- [Your instructions]
The data below is to be set down exactly.

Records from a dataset
━━━━━━━━

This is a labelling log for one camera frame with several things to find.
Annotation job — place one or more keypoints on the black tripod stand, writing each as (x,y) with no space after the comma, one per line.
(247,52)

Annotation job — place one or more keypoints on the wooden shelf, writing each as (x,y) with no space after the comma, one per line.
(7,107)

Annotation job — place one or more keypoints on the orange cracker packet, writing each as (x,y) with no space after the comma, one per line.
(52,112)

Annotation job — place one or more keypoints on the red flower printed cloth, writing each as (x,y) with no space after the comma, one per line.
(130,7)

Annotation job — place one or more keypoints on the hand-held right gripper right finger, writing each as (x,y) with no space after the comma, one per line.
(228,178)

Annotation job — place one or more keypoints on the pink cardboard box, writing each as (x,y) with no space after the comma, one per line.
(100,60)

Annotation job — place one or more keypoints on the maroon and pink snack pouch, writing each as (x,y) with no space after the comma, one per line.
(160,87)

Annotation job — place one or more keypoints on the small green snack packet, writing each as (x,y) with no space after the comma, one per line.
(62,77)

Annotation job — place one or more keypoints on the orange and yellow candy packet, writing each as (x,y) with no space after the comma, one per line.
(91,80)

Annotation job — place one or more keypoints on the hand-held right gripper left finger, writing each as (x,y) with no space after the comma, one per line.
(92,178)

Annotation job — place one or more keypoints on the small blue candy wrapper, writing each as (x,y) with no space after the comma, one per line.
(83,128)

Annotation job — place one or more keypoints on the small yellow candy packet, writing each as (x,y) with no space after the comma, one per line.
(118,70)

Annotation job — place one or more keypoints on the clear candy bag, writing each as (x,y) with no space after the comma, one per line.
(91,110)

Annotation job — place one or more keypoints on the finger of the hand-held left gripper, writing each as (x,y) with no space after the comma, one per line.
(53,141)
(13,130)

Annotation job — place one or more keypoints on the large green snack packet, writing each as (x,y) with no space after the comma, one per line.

━━━━━━━━

- [Written response]
This is a labelling log for one camera frame with several things to find.
Annotation job — place one or more keypoints on the black tripod stand, writing each as (x,y) with no space after the comma, one per line.
(247,52)

Annotation job — place one or more keypoints on the wooden shelf, writing each as (x,y) with no space after the comma, one per line.
(7,107)

Annotation job — place one or more keypoints on the orange cracker packet, writing each as (x,y) with no space after the comma, one per line.
(52,112)

Annotation job — place one or more keypoints on the red flower printed cloth, writing each as (x,y) with no space after the comma, one per line.
(130,7)

Annotation job — place one or more keypoints on the hand-held right gripper right finger, writing each as (x,y) with no space after the comma, one per line.
(228,178)

Annotation job — place one or more keypoints on the pink cardboard box, writing each as (x,y) with no space after the comma, one per line.
(100,60)

Annotation job — place one or more keypoints on the maroon and pink snack pouch, writing each as (x,y) with no space after the comma, one per line.
(160,87)

Annotation job — place one or more keypoints on the small green snack packet, writing each as (x,y) with no space after the comma, one per line.
(62,77)

Annotation job — place one or more keypoints on the orange and yellow candy packet, writing each as (x,y) with no space after the comma, one per line.
(91,80)

Annotation job — place one or more keypoints on the hand-held right gripper left finger, writing each as (x,y) with no space after the comma, one per line.
(92,178)

Annotation job — place one or more keypoints on the small blue candy wrapper, writing each as (x,y) with no space after the comma, one per line.
(83,128)

Annotation job — place one or more keypoints on the small yellow candy packet, writing each as (x,y) with no space after the comma, one per line.
(118,70)

Annotation job — place one or more keypoints on the clear candy bag, writing each as (x,y) with no space after the comma, one per line.
(91,110)

Annotation job — place one or more keypoints on the finger of the hand-held left gripper, writing each as (x,y) with no space after the comma, one per line.
(53,141)
(13,130)

Annotation job — place one or more keypoints on the large green snack packet, writing each as (x,y) with no space after the comma, one per line.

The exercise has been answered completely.